Among the entries below, only the lines starting at the one with "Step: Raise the" and ending at the one with "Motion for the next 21", both included, are to be printed exactly.
#### INFORMATION
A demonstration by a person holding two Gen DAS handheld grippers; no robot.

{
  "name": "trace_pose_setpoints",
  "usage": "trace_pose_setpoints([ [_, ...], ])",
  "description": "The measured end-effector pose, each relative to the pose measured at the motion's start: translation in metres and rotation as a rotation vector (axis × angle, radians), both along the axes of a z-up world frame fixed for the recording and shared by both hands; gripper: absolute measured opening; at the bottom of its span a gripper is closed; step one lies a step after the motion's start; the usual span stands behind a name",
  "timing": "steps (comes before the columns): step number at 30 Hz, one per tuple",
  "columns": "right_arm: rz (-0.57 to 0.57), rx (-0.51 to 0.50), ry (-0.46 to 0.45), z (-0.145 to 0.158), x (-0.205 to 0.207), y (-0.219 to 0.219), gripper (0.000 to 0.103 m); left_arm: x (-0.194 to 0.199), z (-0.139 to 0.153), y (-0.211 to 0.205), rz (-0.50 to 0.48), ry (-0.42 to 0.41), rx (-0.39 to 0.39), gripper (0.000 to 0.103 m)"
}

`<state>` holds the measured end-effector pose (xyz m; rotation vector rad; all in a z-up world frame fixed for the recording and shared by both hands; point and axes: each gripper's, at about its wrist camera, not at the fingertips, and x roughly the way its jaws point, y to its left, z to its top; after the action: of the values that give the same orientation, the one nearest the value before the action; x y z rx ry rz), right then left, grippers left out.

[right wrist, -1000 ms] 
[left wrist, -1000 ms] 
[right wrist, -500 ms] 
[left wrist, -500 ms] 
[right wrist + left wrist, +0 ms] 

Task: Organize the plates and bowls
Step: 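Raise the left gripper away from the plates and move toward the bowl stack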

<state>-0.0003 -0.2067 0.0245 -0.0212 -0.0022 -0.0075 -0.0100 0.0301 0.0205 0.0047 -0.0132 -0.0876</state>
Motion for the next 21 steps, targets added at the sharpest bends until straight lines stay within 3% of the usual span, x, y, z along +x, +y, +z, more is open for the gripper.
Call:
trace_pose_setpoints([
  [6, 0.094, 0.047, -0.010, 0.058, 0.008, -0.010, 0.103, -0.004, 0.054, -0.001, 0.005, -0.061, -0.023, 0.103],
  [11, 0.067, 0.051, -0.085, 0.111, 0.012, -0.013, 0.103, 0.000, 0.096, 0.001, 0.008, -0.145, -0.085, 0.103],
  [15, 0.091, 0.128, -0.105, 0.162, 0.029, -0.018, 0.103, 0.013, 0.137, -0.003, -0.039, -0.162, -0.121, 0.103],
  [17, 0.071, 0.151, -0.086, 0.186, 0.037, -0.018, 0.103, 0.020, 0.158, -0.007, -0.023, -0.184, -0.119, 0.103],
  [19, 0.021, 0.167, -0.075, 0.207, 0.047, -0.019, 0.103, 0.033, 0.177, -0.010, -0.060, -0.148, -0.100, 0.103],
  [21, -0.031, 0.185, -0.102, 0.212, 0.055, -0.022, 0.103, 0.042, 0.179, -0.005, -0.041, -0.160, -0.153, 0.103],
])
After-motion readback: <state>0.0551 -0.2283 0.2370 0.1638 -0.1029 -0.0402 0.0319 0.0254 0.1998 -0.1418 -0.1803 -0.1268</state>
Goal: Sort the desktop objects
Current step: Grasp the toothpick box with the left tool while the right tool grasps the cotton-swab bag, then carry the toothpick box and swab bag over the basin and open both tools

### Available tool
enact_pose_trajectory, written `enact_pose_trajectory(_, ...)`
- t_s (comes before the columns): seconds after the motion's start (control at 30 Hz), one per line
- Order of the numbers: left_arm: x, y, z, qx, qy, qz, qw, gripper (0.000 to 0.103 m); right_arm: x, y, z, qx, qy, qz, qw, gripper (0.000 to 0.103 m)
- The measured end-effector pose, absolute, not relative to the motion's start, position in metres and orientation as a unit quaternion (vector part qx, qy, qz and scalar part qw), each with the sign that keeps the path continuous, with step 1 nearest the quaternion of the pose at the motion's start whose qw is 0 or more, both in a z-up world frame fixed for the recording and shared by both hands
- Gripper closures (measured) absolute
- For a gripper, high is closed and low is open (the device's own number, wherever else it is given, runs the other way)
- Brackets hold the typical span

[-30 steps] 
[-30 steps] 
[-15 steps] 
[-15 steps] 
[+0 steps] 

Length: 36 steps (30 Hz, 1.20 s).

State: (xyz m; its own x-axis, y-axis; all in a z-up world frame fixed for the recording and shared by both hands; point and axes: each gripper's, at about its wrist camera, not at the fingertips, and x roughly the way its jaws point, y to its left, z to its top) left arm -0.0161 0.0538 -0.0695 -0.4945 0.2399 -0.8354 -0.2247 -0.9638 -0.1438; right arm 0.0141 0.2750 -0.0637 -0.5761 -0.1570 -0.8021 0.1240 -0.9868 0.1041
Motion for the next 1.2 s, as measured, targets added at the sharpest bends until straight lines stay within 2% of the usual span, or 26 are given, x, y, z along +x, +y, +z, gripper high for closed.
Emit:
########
■ OUTPUT OF THE TASK ■
Step: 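Raise the left gripper away from the plates and move toward the bowl stack
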
<state>-0.0003 -0.2067 0.0245 -0.0212 -0.0022 -0.0075 -0.0100 0.0301 0.0205 0.0047 -0.0132 -0.0876</state>
Motion for the next 21 steps, targets added at the sharpest bends until straight lines stay within 3% of the usual span, x, y, z along +x, +y, +z, more is open for the gripper.

As written, the answer is complete.